THE TASK → Restate each entry below exactly; pictures stay out of the copy.

Data entries
[Start of Attachment]

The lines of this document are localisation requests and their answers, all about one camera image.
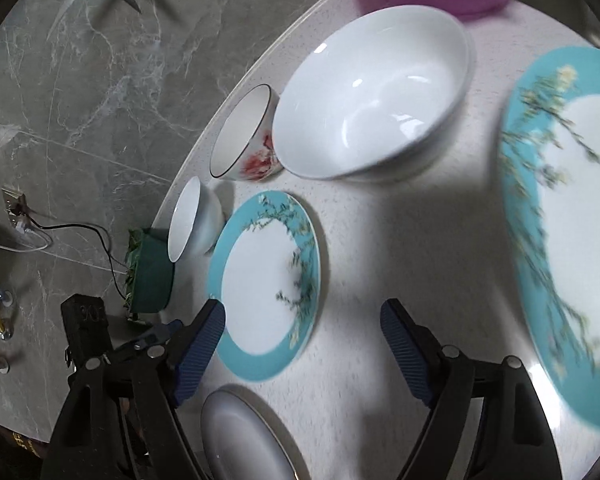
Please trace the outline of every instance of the white cable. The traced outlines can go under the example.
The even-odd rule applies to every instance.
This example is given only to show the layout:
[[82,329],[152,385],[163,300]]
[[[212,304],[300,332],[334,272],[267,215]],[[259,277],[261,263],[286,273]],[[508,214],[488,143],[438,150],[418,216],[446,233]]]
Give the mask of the white cable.
[[51,245],[51,238],[45,238],[39,232],[34,231],[33,229],[27,229],[26,232],[35,234],[37,237],[44,240],[45,244],[41,247],[33,247],[31,249],[15,249],[13,247],[5,247],[4,245],[0,245],[0,249],[3,251],[9,251],[10,253],[35,253],[36,251],[42,251]]

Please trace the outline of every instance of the turquoise plate rim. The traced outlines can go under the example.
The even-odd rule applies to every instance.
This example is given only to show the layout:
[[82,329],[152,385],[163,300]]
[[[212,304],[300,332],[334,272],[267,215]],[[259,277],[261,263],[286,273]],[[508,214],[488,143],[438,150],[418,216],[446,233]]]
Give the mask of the turquoise plate rim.
[[320,249],[318,238],[315,235],[314,224],[302,204],[295,197],[278,190],[266,190],[256,193],[256,195],[246,200],[229,218],[216,242],[216,248],[209,264],[209,272],[206,280],[208,296],[222,301],[222,278],[227,258],[236,240],[243,232],[244,226],[253,222],[257,218],[258,213],[264,210],[260,203],[261,197],[266,197],[278,205],[281,202],[292,203],[294,207],[299,209],[303,219],[308,223],[309,231],[307,233],[300,234],[295,232],[292,235],[299,248],[311,238],[314,241],[313,246],[307,249],[310,251],[310,261],[305,260],[304,257],[301,258],[301,261],[311,263],[310,274],[314,288],[310,295],[309,315],[305,320],[299,322],[298,342],[293,348],[290,348],[289,345],[291,334],[294,330],[293,327],[272,351],[262,355],[247,354],[241,350],[231,339],[228,330],[224,329],[218,343],[218,355],[232,373],[247,381],[265,381],[275,377],[302,353],[313,331],[320,302]]
[[[554,81],[565,81],[564,78],[558,79],[558,69],[567,66],[576,71],[577,79],[564,91],[564,83],[552,87],[552,91],[560,92],[559,95],[564,99],[562,106],[577,97],[600,94],[599,49],[570,46],[540,57],[517,81],[509,99],[500,137],[499,169],[518,290],[541,364],[571,409],[581,418],[600,427],[600,359],[596,357],[595,346],[579,339],[570,326],[564,329],[562,325],[559,330],[556,329],[555,320],[562,322],[568,314],[560,306],[559,296],[552,294],[552,290],[556,291],[552,289],[553,281],[544,252],[544,231],[538,214],[538,148],[511,135],[513,132],[524,134],[526,140],[531,136],[539,139],[538,132],[542,133],[544,128],[552,124],[554,119],[542,111],[523,118],[525,107],[531,108],[523,100],[529,102],[530,95],[531,98],[540,95],[538,92],[524,92],[539,88],[534,86],[541,81],[539,78],[555,77]],[[526,168],[523,162],[530,164],[535,171]],[[534,268],[546,270],[548,280],[540,280]]]

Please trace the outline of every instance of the white table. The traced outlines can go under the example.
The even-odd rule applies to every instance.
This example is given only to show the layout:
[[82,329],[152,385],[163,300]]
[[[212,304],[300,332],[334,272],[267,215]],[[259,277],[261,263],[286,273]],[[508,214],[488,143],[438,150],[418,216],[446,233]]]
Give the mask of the white table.
[[[219,128],[237,101],[260,82],[281,92],[321,41],[359,15],[355,0],[321,0],[264,54],[218,110],[174,181],[154,222],[169,224],[178,194],[208,160]],[[245,384],[277,414],[314,480],[393,479],[426,418],[413,399],[379,327],[379,308],[399,298],[442,344],[499,362],[518,355],[554,432],[564,478],[582,478],[600,454],[600,430],[581,422],[544,375],[518,305],[496,173],[498,129],[509,91],[541,54],[586,44],[552,18],[518,2],[467,23],[477,69],[458,138],[425,173],[393,185],[311,182],[283,172],[262,184],[211,183],[230,215],[264,189],[291,192],[318,231],[325,276],[314,334],[303,355],[265,383]],[[176,265],[165,319],[189,322],[206,299],[209,257]],[[214,389],[240,381],[214,356],[196,397],[180,410],[193,449],[198,415]],[[462,478],[477,429],[472,411],[449,478]]]

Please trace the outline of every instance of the black cable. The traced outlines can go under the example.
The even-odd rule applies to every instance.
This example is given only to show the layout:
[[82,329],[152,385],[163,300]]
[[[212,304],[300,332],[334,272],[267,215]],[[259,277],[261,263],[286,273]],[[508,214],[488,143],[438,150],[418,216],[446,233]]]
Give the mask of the black cable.
[[102,238],[102,235],[100,234],[100,231],[97,230],[95,227],[91,226],[91,225],[86,225],[86,224],[58,224],[58,225],[40,225],[38,222],[36,222],[27,211],[23,211],[22,212],[24,214],[24,216],[26,216],[33,225],[35,225],[38,229],[42,229],[43,231],[51,231],[53,229],[65,229],[67,227],[78,227],[81,229],[88,229],[89,231],[93,231],[98,235],[98,238],[100,239],[100,243],[102,244],[102,248],[104,249],[105,253],[107,253],[107,258],[109,259],[109,268],[111,269],[111,275],[113,277],[113,284],[116,286],[116,290],[118,292],[118,294],[120,295],[120,298],[122,298],[123,300],[126,301],[126,296],[124,294],[122,294],[122,291],[120,291],[120,288],[118,286],[118,280],[116,280],[116,273],[113,270],[113,261],[112,261],[112,256],[111,256],[111,252],[109,249],[107,249],[106,244],[104,243],[104,238]]

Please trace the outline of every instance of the blue and white plate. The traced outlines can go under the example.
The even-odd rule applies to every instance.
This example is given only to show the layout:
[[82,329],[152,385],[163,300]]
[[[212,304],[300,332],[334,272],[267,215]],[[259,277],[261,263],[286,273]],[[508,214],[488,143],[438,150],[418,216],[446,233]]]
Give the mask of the blue and white plate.
[[561,48],[526,71],[500,162],[532,338],[556,389],[600,426],[600,50]]
[[306,211],[265,191],[229,218],[211,258],[209,296],[224,304],[222,362],[238,377],[279,374],[309,339],[320,296],[320,254]]

[End of Attachment]

EXERCISE ANSWER →
The lines of this document are localisation requests and their answers, all about one camera image.
Please trace the outline of every instance of the white cable. The traced outlines can go under the example.
The even-odd rule applies to every instance.
This example is given only to show the layout:
[[82,329],[152,385],[163,300]]
[[[212,304],[300,332],[334,272],[267,215]],[[259,277],[261,263],[286,273]],[[508,214],[488,143],[438,150],[418,216],[446,233]]]
Give the mask of the white cable.
[[51,245],[51,238],[45,238],[39,232],[34,231],[33,229],[27,229],[26,232],[35,234],[37,237],[44,240],[45,244],[41,247],[33,247],[31,249],[15,249],[13,247],[5,247],[4,245],[0,245],[0,249],[3,251],[9,251],[10,253],[35,253],[36,251],[42,251]]

Please trace the outline of every instance of the turquoise plate rim. The traced outlines can go under the example.
The even-odd rule applies to every instance.
This example is given only to show the layout:
[[82,329],[152,385],[163,300]]
[[[212,304],[300,332],[334,272],[267,215]],[[259,277],[261,263],[286,273]],[[508,214],[488,143],[438,150],[418,216],[446,233]]]
Give the mask of the turquoise plate rim.
[[320,249],[318,238],[315,235],[314,224],[302,204],[295,197],[278,190],[266,190],[256,193],[256,195],[246,200],[229,218],[216,242],[216,248],[209,264],[209,272],[206,280],[208,296],[222,301],[222,278],[227,258],[236,240],[243,232],[244,226],[253,222],[257,218],[258,213],[264,210],[260,203],[261,197],[266,197],[278,205],[281,202],[292,203],[294,207],[299,209],[303,219],[308,223],[309,231],[307,233],[300,234],[295,232],[292,235],[299,248],[311,238],[314,241],[313,246],[307,249],[310,251],[310,261],[305,260],[304,257],[301,258],[301,261],[311,263],[310,274],[314,288],[310,295],[309,315],[305,320],[299,322],[298,342],[293,348],[290,348],[289,345],[291,334],[294,330],[293,327],[272,351],[262,355],[247,354],[241,350],[231,339],[228,330],[224,329],[218,343],[218,355],[232,373],[247,381],[265,381],[275,377],[302,353],[313,331],[320,302]]
[[[554,81],[565,81],[564,78],[558,79],[558,69],[567,66],[576,71],[577,79],[564,91],[564,83],[552,87],[552,91],[560,92],[559,95],[564,99],[562,106],[577,97],[600,94],[599,49],[570,46],[540,57],[517,81],[509,99],[500,137],[499,169],[518,290],[541,364],[571,409],[581,418],[600,427],[600,359],[596,357],[595,346],[579,339],[570,326],[564,329],[562,325],[559,330],[556,329],[555,320],[562,322],[568,314],[560,306],[559,296],[552,294],[552,290],[556,291],[552,289],[553,281],[544,252],[544,231],[538,214],[538,148],[511,135],[513,132],[524,134],[526,140],[531,136],[539,139],[538,132],[542,133],[544,128],[552,124],[554,119],[542,111],[523,118],[525,107],[531,108],[523,100],[529,102],[530,95],[531,98],[540,95],[538,92],[524,92],[539,88],[534,86],[541,81],[539,78],[555,77]],[[526,168],[523,162],[530,164],[535,171]],[[534,268],[546,270],[548,280],[540,280]]]

Please trace the outline of every instance of the white table. The traced outlines can go under the example.
The even-odd rule applies to every instance.
This example is given only to show the layout:
[[82,329],[152,385],[163,300]]
[[[212,304],[300,332],[334,272],[267,215]],[[259,277],[261,263],[286,273]],[[508,214],[488,143],[438,150],[418,216],[446,233]]]
Give the mask of the white table.
[[[219,128],[237,101],[260,82],[281,92],[321,41],[359,15],[355,0],[321,0],[264,54],[218,110],[174,181],[154,222],[169,224],[178,194],[208,160]],[[245,384],[277,414],[314,480],[393,479],[426,418],[413,399],[379,327],[379,308],[399,298],[442,344],[499,362],[518,355],[554,432],[564,478],[582,478],[600,454],[600,430],[581,422],[544,375],[518,305],[496,173],[498,129],[509,91],[541,54],[586,44],[552,18],[518,2],[467,23],[477,69],[458,138],[425,173],[393,185],[311,182],[283,172],[262,184],[211,183],[230,215],[264,189],[291,192],[318,231],[325,276],[314,334],[303,355],[265,383]],[[176,265],[165,319],[189,322],[206,299],[209,257]],[[214,389],[240,381],[214,356],[196,397],[180,410],[193,449],[198,415]],[[462,478],[477,429],[472,411],[449,478]]]

Please trace the outline of every instance of the black cable. The traced outlines can go under the example.
The even-odd rule applies to every instance.
This example is given only to show the layout:
[[82,329],[152,385],[163,300]]
[[[212,304],[300,332],[334,272],[267,215]],[[259,277],[261,263],[286,273]],[[508,214],[488,143],[438,150],[418,216],[446,233]]]
Give the mask of the black cable.
[[102,238],[102,235],[100,234],[100,231],[97,230],[95,227],[91,226],[91,225],[86,225],[86,224],[58,224],[58,225],[40,225],[38,222],[36,222],[27,211],[23,211],[22,212],[24,214],[24,216],[26,216],[33,225],[35,225],[38,229],[42,229],[43,231],[51,231],[53,229],[65,229],[67,227],[78,227],[81,229],[88,229],[89,231],[93,231],[98,235],[98,238],[100,239],[100,243],[102,244],[102,248],[104,249],[105,253],[107,253],[107,258],[109,259],[109,268],[111,269],[111,275],[113,277],[113,284],[116,286],[116,290],[118,292],[118,294],[120,295],[120,298],[122,298],[123,300],[126,301],[126,296],[124,294],[122,294],[122,291],[120,291],[120,288],[118,286],[118,280],[116,280],[116,273],[113,270],[113,261],[112,261],[112,256],[111,256],[111,252],[109,249],[107,249],[106,244],[104,243],[104,238]]

Please trace the outline of every instance of the blue and white plate. The traced outlines can go under the example.
The even-odd rule applies to every instance.
This example is given only to show the layout:
[[82,329],[152,385],[163,300]]
[[[212,304],[300,332],[334,272],[267,215]],[[259,277],[261,263],[286,273]],[[508,214],[488,143],[438,150],[418,216],[446,233]]]
Give the mask of the blue and white plate.
[[561,48],[526,71],[500,162],[532,338],[556,389],[600,426],[600,50]]
[[306,211],[265,191],[229,218],[211,258],[209,296],[224,304],[222,362],[238,377],[279,374],[309,339],[320,296],[320,254]]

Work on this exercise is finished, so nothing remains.